◆ DIRECTIONS FOR THIS TASK: Please reproduce the entries below exactly, starting at the first line and ending with the line that holds "Robot: seven-joint Franka".

◆ GIVEN RECORDS:
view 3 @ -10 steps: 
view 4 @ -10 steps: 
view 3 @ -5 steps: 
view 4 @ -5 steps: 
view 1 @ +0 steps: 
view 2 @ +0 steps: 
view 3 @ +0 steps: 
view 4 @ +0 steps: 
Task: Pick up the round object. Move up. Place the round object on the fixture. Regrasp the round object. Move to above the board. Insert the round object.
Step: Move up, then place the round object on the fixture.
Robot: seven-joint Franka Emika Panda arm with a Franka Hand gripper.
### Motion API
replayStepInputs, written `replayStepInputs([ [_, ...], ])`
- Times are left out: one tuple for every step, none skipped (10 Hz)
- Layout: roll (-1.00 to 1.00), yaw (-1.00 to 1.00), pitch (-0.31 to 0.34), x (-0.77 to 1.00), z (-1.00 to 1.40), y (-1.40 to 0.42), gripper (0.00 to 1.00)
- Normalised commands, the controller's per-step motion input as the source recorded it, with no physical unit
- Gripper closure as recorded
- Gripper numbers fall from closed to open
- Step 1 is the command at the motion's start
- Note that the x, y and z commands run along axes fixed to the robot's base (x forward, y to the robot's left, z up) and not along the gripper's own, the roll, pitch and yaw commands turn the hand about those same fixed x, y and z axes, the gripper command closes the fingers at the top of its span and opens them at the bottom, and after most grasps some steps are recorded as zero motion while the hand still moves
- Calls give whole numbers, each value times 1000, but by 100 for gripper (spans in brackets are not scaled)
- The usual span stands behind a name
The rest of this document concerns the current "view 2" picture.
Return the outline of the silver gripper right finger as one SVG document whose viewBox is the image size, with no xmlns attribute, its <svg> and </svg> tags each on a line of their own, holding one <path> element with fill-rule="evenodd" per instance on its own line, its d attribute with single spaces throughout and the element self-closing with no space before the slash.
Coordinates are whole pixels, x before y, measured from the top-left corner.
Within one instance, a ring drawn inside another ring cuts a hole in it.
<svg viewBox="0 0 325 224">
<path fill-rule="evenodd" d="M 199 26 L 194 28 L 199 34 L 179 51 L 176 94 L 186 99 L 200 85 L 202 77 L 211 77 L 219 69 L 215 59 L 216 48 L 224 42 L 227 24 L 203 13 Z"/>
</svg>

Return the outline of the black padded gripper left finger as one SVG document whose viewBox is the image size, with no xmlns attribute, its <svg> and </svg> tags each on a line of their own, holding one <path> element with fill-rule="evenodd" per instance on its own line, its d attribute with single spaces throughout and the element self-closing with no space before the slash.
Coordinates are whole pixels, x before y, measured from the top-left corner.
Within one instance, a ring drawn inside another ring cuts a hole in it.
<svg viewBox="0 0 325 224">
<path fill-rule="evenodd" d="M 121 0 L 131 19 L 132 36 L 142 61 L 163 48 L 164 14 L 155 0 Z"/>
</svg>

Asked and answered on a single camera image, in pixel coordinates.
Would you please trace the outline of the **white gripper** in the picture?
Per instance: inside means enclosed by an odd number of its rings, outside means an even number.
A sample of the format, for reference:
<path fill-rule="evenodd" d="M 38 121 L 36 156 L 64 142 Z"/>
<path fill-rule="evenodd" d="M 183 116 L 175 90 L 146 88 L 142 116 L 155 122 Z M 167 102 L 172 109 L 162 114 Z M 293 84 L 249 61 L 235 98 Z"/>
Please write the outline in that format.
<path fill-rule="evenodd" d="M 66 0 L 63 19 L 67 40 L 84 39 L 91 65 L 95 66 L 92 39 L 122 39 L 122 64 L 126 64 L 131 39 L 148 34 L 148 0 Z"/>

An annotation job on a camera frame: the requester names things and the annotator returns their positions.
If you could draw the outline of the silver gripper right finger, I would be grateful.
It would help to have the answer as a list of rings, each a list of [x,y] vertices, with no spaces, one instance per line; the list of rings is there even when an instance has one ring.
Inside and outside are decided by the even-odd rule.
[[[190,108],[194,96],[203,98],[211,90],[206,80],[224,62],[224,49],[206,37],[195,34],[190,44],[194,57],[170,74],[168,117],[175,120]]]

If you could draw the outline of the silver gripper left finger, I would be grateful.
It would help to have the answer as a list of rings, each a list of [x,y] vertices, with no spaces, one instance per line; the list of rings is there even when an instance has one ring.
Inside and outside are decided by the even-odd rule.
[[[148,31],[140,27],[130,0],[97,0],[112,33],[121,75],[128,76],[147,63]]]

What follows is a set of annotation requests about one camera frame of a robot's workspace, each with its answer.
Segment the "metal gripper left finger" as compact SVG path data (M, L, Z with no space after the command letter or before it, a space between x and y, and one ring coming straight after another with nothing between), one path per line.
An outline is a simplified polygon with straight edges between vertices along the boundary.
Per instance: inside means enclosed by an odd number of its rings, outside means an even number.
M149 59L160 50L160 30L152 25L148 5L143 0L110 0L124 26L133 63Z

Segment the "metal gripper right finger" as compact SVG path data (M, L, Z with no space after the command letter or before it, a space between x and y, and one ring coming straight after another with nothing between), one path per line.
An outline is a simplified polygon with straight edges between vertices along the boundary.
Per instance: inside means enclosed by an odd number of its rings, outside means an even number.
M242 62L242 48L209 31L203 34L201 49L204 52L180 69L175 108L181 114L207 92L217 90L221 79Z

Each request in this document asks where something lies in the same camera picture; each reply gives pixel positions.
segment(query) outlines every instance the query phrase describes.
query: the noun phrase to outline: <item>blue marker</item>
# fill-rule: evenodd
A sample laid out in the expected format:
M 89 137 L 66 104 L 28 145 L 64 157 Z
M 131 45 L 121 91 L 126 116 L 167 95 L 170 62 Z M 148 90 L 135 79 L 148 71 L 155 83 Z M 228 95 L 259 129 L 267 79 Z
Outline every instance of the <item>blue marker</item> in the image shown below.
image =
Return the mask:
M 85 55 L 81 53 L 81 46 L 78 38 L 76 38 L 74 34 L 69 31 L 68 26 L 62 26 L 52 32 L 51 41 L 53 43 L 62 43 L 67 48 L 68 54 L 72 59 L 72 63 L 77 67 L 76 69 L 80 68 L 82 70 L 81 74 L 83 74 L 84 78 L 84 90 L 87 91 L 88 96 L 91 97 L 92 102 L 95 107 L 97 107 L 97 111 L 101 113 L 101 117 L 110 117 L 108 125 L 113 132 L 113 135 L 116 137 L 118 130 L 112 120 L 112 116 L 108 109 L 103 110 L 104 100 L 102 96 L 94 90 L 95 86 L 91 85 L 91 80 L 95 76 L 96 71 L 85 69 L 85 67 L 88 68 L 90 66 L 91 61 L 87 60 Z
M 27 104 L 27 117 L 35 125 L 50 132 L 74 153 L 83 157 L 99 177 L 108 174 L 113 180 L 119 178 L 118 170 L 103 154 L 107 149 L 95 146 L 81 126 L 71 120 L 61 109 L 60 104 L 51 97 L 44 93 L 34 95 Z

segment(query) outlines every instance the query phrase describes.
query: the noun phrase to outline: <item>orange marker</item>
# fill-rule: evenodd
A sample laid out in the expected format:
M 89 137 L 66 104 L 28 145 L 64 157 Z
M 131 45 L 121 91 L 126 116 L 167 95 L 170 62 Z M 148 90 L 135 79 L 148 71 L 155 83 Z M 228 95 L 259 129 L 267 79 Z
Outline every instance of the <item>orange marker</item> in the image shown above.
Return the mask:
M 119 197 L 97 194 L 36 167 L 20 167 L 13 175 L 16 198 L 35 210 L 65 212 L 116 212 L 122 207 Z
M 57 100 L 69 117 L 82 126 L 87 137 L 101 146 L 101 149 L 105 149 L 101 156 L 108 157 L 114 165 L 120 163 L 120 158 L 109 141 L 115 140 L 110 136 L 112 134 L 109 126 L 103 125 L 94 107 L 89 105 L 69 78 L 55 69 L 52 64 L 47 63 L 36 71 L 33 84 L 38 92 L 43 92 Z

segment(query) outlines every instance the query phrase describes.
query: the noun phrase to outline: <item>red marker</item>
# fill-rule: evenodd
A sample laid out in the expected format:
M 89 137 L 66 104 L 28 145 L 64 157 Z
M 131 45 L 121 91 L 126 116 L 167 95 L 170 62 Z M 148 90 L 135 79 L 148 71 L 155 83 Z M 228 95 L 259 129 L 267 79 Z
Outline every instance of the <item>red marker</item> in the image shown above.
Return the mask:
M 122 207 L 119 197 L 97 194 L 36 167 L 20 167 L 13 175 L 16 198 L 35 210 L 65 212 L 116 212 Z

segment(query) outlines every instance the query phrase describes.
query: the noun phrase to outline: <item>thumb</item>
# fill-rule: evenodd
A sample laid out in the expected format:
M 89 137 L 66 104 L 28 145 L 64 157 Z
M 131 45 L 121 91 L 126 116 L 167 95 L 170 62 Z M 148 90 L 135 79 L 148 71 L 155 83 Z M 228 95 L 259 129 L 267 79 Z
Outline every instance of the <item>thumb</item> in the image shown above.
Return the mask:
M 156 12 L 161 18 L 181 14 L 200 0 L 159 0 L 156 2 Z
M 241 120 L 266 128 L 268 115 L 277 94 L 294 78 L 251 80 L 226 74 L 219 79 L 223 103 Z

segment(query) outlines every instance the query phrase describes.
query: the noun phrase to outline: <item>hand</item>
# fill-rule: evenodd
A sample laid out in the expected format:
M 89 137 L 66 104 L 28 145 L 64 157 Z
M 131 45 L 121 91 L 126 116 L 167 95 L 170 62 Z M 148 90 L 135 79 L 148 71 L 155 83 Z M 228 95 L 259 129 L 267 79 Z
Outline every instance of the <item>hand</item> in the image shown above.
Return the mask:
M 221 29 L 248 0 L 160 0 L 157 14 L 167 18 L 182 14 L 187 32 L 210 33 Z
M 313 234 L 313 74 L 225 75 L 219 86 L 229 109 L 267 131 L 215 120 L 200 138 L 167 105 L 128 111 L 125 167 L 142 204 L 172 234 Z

◆ THE ANSWER:
view 3 @ -10 steps: 
view 4 @ -10 steps: 
view 3 @ -5 steps: 
view 4 @ -5 steps: 
view 1 @ +0 steps: 
view 2 @ +0 steps: 
view 3 @ +0 steps: 
view 4 @ +0 steps: 
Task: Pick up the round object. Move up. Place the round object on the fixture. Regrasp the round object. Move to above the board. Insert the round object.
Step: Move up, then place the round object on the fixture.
Robot: seven-joint Franka Emika Panda arm with a Franka Hand gripper.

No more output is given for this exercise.